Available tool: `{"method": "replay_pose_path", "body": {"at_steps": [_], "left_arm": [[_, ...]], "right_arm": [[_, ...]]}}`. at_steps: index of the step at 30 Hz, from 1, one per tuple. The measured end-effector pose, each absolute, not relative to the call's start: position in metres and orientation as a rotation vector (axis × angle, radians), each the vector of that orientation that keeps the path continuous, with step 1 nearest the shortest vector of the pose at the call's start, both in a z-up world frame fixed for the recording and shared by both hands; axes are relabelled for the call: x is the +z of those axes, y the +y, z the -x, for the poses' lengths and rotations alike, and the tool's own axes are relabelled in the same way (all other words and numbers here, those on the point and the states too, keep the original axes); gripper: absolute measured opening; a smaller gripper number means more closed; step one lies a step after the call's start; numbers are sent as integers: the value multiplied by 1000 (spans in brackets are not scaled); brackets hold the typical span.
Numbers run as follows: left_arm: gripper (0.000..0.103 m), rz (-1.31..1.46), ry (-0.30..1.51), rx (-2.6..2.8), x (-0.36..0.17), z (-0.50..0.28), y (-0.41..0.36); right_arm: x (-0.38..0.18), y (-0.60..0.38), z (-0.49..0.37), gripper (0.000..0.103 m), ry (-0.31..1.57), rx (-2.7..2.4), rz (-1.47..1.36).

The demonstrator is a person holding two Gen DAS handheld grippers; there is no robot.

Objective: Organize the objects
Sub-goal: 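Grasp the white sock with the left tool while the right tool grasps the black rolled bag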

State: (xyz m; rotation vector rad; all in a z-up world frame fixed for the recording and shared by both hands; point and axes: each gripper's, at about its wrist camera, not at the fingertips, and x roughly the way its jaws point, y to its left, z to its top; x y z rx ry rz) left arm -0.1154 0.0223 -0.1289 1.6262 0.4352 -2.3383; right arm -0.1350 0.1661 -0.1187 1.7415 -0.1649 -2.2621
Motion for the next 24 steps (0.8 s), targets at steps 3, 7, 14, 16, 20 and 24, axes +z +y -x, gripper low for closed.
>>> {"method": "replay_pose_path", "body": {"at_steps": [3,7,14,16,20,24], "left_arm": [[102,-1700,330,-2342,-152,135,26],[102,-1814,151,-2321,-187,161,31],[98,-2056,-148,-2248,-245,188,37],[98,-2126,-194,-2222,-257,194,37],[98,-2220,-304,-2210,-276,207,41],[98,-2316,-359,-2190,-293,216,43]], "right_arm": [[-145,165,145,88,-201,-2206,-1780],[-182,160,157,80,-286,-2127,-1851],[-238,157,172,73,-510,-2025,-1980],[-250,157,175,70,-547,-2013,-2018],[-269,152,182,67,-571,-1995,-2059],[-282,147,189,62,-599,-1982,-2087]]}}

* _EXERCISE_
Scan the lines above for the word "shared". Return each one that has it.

* _SOLUTION FOR THIS PROBLEM_
Available tool: `{"method": "replay_pose_path", "body": {"at_steps": [_], "left_arm": [[_, ...]], "right_arm": [[_, ...]]}}`. at_steps: index of the step at 30 Hz, from 1, one per tuple. The measured end-effector pose, each absolute, not relative to the call's start: position in metres and orientation as a rotation vector (axis × angle, radians), each the vector of that orientation that keeps the path continuous, with step 1 nearest the shortest vector of the pose at the call's start, both in a z-up world frame fixed for the recording and shared by both hands; axes are relabelled for the call: x is the +z of those axes, y the +y, z the -x, for the poses' lengths and rotations alike, and the tool's own axes are relabelled in the same way (all other words and numbers here, those on the point and the states too, keep the original axes); gripper: absolute measured opening; a smaller gripper number means more closed; step one lies a step after the call's start; numbers are sent as integers: the value multiplied by 1000 (spans in brackets are not scaled); brackets hold the typical span.
State: (xyz m; rotation vector rad; all in a z-up world frame fixed for the recording and shared by both hands; point and axes: each gripper's, at about its wrist camera, not at the fingertips, and x roughly the way its jaws point, y to its left, z to its top; x y z rx ry rz) left arm -0.1154 0.0223 -0.1289 1.6262 0.4352 -2.3383; right arm -0.1350 0.1661 -0.1187 1.7415 -0.1649 -2.2621

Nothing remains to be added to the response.